Demo: Streaming Watermark¶
This demo shows the internals of streaming watermark with Kafka Data Source.
Note
Please start a Kafka cluster and spark-shell
as described in Demo: Kafka Data Source.
Streaming Query with Watermark¶
import java.time.Clock
val timeOffset = Clock.systemUTC.instant.getEpochSecond
val queryName = s"Demo: Streaming Watermark ($timeOffset)"
val checkpointLocation = s"/tmp/demo-checkpoint-$timeOffset"
import org.apache.spark.sql.streaming.Trigger
import scala.concurrent.duration._
val eventTimeCol = (($"tokens"(2) cast "long") + lit(timeOffset)) cast "timestamp" as "event_time"
val sq = spark
.readStream
.format("kafka")
.option("subscribe", "demo.streaming-watermark")

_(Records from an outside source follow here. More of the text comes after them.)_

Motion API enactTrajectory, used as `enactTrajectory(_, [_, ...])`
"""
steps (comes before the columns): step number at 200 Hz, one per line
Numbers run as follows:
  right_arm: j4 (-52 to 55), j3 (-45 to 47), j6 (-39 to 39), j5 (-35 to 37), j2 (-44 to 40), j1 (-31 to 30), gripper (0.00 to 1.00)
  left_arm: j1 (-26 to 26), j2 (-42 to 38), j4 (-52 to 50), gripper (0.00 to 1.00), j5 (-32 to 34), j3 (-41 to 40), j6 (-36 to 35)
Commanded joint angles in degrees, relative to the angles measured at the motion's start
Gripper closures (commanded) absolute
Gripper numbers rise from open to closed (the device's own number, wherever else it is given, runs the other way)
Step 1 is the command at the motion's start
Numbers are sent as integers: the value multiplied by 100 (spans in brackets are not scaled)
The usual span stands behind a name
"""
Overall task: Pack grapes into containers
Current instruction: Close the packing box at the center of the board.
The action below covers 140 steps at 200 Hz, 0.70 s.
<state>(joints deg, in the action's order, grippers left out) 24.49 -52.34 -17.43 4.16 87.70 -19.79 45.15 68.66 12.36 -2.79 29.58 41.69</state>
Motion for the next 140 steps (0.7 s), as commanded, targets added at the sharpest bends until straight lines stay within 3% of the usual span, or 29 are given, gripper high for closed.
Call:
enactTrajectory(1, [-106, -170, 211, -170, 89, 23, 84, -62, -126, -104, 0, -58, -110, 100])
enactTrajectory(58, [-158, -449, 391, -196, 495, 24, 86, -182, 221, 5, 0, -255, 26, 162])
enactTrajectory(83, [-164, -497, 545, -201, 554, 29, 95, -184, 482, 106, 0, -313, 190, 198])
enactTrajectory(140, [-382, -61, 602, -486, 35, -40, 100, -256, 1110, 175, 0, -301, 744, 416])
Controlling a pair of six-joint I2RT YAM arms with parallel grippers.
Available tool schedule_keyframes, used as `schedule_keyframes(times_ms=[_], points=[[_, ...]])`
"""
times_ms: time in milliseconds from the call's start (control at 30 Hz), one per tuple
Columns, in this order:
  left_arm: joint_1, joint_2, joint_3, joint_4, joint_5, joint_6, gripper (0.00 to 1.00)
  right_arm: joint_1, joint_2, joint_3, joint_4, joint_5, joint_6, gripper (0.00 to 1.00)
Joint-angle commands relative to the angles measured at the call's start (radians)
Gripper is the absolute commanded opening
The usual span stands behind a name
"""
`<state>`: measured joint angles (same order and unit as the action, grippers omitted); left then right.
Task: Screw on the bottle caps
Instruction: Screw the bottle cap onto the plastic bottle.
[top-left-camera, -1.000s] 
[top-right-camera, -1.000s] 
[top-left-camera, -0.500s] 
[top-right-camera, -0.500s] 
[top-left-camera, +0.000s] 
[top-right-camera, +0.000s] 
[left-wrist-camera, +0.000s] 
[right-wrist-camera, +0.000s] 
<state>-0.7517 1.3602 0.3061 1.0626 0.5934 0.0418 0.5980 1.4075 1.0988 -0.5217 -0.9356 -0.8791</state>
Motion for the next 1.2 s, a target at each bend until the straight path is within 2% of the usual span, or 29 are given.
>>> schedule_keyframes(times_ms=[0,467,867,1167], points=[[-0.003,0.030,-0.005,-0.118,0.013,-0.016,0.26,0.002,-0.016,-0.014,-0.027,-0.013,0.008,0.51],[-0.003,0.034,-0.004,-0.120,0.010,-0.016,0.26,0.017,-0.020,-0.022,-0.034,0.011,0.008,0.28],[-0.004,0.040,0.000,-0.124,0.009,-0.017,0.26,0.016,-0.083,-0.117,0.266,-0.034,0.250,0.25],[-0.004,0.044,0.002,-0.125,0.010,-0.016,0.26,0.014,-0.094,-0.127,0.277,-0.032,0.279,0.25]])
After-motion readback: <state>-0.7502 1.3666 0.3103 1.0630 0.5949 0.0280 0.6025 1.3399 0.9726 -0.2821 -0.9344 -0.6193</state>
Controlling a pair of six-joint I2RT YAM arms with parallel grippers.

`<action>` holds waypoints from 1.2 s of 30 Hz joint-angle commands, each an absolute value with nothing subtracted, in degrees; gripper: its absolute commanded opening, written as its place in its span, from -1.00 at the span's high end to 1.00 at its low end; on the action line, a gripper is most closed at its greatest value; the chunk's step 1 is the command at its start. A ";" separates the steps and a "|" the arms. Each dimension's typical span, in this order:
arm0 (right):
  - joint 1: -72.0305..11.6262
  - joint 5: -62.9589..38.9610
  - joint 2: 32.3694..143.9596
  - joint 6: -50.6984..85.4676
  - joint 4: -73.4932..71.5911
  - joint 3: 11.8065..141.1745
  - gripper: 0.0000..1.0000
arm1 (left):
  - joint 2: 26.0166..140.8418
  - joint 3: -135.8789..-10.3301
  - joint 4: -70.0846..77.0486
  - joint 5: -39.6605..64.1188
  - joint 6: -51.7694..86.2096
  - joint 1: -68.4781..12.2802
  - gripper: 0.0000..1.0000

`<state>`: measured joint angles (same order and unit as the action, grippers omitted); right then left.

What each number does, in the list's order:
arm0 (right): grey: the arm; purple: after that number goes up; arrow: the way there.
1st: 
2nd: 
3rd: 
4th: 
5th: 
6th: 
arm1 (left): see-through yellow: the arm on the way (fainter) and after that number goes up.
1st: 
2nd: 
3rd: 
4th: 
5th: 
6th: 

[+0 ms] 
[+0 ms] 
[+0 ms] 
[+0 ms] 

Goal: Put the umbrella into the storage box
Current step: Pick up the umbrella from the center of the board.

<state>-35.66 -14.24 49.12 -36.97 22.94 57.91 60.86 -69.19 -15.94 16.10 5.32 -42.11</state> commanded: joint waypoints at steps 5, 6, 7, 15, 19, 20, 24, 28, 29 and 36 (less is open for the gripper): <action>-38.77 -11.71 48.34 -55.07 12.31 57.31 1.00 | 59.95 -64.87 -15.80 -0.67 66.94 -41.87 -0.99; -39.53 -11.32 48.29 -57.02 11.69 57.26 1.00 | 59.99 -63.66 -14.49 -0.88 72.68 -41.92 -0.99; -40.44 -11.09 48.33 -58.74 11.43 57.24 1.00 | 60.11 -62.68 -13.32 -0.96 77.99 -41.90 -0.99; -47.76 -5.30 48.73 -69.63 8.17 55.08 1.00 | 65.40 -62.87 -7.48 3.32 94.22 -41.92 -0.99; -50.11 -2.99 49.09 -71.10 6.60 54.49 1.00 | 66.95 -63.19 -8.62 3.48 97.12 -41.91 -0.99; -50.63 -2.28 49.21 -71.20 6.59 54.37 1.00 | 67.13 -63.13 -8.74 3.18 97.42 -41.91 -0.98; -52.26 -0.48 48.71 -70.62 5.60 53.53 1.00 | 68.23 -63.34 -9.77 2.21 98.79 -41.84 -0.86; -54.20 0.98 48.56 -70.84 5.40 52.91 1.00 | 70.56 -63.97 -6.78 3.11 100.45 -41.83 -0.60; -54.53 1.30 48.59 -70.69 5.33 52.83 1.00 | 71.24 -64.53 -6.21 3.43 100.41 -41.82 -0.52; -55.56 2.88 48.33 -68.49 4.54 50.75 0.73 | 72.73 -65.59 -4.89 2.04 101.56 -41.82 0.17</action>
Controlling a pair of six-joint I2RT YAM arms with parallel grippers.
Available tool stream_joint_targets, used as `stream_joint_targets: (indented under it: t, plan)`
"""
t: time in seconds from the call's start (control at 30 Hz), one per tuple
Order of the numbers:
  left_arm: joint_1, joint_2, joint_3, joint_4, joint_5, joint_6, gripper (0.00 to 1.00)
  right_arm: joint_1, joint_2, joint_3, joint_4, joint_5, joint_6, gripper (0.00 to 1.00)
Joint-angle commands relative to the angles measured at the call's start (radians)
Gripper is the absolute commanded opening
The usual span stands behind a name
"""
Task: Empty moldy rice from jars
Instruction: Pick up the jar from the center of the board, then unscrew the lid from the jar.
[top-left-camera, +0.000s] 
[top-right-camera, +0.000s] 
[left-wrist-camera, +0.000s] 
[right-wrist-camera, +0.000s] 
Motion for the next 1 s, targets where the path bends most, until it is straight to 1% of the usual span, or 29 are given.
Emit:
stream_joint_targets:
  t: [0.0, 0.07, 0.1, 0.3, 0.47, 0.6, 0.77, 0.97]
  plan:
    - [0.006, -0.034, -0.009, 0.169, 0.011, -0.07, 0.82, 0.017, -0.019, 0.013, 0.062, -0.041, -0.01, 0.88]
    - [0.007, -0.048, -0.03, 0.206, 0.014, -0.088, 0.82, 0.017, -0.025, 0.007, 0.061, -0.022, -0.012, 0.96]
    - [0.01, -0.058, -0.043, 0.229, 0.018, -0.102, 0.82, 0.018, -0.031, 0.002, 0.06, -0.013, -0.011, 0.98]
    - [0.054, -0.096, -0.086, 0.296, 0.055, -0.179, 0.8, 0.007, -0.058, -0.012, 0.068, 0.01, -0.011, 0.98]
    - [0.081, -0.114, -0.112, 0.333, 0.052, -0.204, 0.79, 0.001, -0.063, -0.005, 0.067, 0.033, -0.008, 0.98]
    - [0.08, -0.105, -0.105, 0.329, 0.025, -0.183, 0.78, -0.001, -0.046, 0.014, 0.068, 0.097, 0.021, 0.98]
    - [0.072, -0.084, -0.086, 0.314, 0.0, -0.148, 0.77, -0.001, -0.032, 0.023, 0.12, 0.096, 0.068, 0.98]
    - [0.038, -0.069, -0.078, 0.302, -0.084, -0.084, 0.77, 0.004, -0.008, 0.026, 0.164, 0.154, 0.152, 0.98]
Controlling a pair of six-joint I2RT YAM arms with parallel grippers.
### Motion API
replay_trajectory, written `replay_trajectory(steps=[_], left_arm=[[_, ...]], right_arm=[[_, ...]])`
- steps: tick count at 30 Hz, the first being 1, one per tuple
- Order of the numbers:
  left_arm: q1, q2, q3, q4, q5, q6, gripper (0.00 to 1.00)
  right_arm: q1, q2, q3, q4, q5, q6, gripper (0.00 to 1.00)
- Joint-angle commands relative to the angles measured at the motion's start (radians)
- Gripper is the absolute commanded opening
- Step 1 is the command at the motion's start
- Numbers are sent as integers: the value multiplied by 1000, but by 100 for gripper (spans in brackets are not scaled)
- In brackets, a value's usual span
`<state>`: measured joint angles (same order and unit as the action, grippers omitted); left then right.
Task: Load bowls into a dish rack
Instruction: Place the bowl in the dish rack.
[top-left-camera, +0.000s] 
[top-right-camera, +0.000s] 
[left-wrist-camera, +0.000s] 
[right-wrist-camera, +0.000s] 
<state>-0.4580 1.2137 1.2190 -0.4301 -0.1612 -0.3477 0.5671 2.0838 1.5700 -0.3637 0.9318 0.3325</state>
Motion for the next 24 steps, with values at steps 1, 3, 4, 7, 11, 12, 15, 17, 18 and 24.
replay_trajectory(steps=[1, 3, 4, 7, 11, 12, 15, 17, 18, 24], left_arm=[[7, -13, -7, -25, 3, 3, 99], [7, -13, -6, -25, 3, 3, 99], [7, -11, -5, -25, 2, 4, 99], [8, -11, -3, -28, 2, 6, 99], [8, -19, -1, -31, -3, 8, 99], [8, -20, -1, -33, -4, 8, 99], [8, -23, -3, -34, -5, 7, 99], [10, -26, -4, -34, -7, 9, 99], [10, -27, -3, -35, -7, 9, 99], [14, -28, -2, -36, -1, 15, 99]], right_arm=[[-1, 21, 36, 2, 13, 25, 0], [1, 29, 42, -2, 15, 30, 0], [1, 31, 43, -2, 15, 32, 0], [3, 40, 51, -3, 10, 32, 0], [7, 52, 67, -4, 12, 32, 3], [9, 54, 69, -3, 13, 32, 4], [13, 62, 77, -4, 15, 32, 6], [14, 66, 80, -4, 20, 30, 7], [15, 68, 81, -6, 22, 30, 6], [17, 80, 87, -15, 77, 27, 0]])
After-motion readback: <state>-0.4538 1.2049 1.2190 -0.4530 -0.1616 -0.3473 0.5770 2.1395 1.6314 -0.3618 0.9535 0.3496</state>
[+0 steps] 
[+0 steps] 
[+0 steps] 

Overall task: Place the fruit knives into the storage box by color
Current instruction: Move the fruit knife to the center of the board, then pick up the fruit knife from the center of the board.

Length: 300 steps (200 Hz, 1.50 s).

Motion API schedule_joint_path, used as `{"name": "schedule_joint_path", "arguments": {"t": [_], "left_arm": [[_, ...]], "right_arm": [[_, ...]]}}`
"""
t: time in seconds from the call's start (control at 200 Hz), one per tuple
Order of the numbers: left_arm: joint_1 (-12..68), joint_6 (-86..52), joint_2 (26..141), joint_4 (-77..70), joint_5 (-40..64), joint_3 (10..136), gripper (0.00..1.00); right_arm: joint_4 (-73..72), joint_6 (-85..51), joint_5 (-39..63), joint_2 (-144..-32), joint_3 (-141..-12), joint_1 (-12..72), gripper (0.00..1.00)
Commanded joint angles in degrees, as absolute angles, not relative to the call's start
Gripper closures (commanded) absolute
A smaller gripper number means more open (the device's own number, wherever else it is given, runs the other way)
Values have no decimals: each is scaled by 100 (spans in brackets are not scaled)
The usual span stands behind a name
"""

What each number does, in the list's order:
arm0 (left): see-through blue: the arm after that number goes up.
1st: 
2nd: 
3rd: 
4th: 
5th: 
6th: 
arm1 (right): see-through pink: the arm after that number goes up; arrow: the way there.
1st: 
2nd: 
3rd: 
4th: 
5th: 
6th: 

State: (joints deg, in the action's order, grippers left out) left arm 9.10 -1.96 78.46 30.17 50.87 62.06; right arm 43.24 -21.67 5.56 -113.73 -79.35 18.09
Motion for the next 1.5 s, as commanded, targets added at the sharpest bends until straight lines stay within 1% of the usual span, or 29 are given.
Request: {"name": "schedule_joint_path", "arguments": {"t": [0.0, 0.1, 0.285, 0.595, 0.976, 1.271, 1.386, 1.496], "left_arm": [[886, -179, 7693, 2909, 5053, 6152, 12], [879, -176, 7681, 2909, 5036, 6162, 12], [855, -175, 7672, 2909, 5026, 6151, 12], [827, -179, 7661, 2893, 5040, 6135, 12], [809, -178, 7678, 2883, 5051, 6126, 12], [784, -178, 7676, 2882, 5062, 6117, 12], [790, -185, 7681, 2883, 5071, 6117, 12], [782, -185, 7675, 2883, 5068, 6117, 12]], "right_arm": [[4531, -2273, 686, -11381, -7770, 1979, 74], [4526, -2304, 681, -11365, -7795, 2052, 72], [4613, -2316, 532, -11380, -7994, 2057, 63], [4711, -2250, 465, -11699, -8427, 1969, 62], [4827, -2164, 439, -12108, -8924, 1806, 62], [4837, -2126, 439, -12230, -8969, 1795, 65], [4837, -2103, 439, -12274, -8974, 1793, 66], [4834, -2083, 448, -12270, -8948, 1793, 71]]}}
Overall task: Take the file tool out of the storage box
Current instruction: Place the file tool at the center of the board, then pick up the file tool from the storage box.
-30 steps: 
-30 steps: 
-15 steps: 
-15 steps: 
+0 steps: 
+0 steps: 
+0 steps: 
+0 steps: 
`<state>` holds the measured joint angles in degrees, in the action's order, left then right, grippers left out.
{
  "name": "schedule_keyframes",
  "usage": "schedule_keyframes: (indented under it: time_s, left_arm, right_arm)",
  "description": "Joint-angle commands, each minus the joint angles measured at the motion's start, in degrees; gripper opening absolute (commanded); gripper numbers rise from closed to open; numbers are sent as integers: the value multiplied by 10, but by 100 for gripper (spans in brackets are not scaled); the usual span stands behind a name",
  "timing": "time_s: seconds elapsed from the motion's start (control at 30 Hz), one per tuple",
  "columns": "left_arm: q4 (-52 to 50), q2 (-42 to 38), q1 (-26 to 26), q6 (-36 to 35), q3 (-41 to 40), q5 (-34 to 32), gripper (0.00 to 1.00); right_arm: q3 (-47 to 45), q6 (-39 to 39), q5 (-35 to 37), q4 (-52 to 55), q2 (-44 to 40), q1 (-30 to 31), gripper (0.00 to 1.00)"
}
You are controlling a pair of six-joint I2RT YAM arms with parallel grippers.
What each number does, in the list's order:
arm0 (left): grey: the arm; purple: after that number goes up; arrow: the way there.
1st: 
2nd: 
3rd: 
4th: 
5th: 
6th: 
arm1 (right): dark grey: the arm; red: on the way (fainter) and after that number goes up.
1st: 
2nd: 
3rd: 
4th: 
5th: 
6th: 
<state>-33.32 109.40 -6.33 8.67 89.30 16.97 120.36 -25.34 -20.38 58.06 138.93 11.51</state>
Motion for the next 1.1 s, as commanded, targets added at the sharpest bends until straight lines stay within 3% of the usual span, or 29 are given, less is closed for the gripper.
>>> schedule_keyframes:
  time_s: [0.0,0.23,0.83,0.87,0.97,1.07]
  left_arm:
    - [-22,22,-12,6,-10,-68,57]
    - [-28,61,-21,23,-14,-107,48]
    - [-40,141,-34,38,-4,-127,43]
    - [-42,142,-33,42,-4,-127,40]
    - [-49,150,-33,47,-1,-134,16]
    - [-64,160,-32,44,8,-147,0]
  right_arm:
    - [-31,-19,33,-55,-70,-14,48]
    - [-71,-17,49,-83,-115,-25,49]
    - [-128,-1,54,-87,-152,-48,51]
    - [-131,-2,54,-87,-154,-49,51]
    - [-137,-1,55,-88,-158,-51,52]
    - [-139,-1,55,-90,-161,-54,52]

.option("kafka.bootstrap.servers", ":9092")
.load
.select($"value" cast "string")
.select(split($"value", ",") as "tokens")
.select(
$"tokens"(0) as "id" cast "long",
$"tokens"(1) as "name",
eventTimeCol)
.withWatermark(eventTime = "event_time", delayThreshold = "5 seconds")
.writeStream
.format("console")
.queryName(queryName)
.trigger(Trigger.ProcessingTime(1.seconds))
.option("checkpointLocation", checkpointLocation)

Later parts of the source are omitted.